Available data:
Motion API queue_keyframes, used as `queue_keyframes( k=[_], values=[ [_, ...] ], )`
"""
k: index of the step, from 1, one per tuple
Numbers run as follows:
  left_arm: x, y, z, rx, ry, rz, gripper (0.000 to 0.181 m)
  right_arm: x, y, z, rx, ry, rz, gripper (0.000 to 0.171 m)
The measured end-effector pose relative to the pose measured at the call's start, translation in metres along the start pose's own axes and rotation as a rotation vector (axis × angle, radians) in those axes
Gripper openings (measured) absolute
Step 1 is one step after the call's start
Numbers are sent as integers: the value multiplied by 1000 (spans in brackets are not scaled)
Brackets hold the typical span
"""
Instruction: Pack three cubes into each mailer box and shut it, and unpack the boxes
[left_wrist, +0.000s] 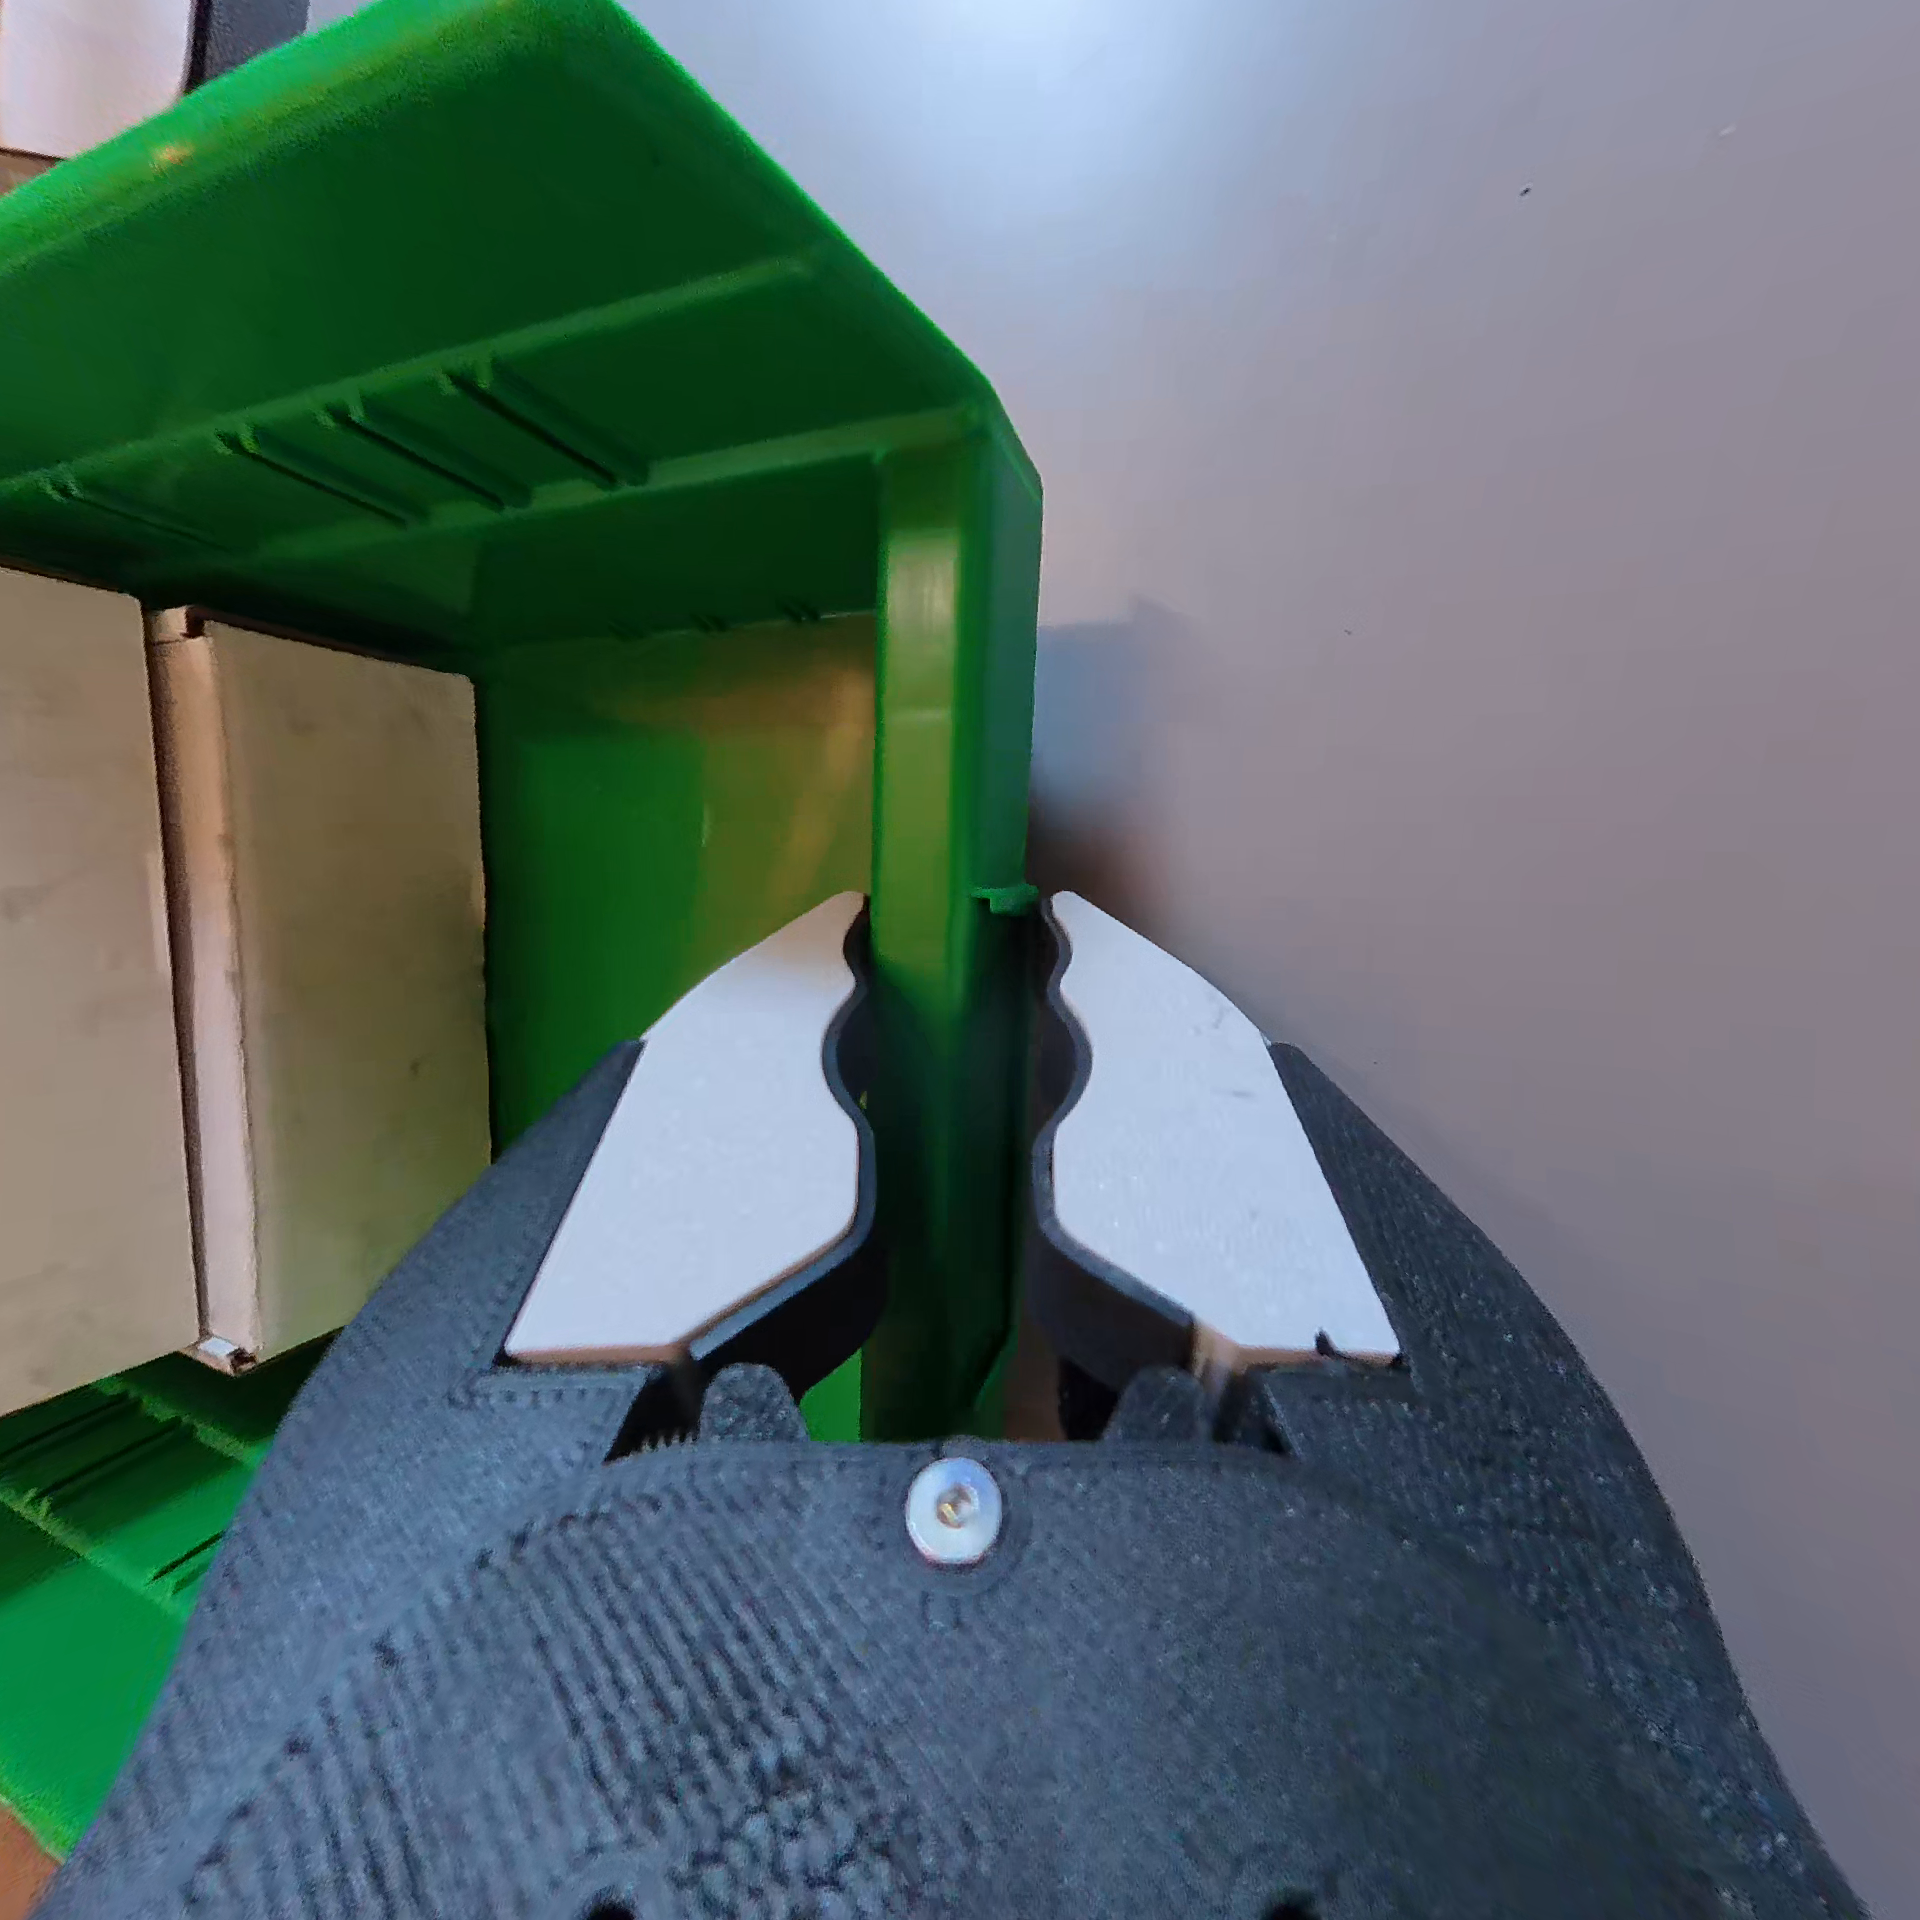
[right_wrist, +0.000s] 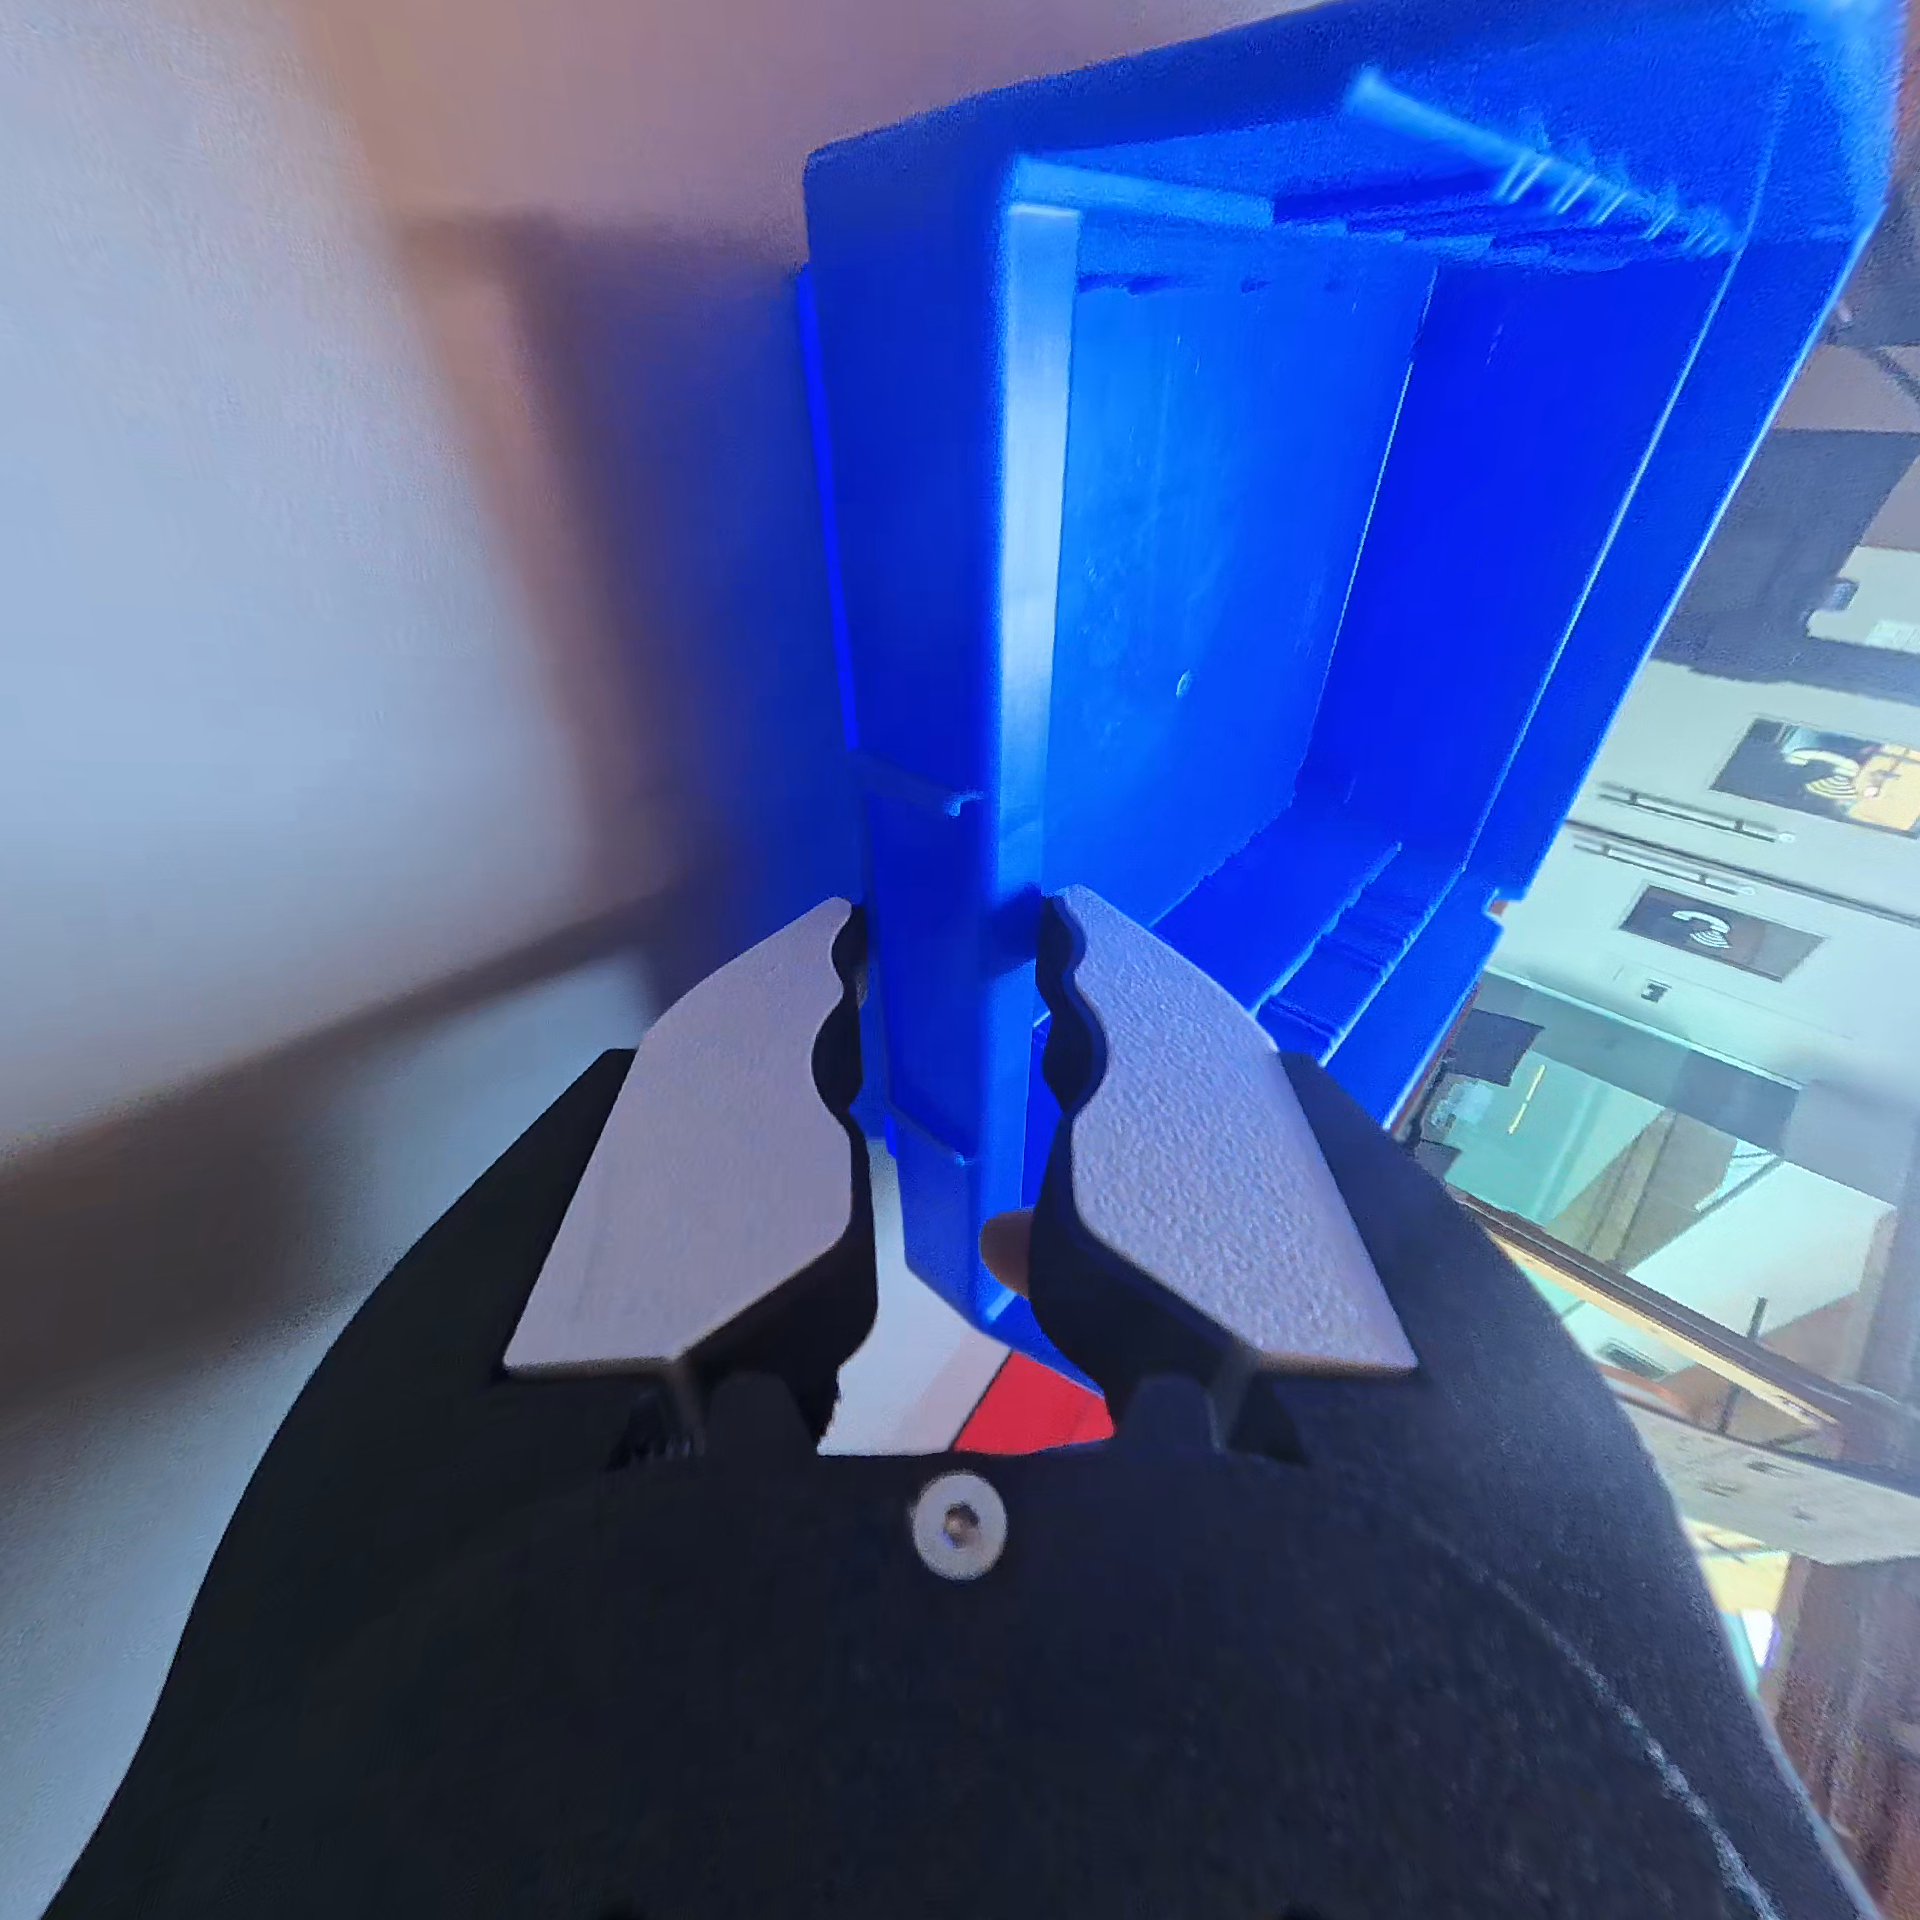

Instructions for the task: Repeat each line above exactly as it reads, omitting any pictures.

Answer section:
Motion API queue_keyframes, used as `queue_keyframes( k=[_], values=[ [_, ...] ], )`
"""
k: index of the step, from 1, one per tuple
Numbers run as follows:
  left_arm: x, y, z, rx, ry, rz, gripper (0.000 to 0.181 m)
  right_arm: x, y, z, rx, ry, rz, gripper (0.000 to 0.171 m)
The measured end-effector pose relative to the pose measured at the call's start, translation in metres along the start pose's own axes and rotation as a rotation vector (axis × angle, radians) in those axes
Gripper openings (measured) absolute
Step 1 is one step after the call's start
Numbers are sent as integers: the value multiplied by 1000 (spans in brackets are not scaled)
Brackets hold the typical span
"""
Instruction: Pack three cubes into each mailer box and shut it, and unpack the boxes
[left_wrist, +0.000s] 
[right_wrist, +0.000s] 

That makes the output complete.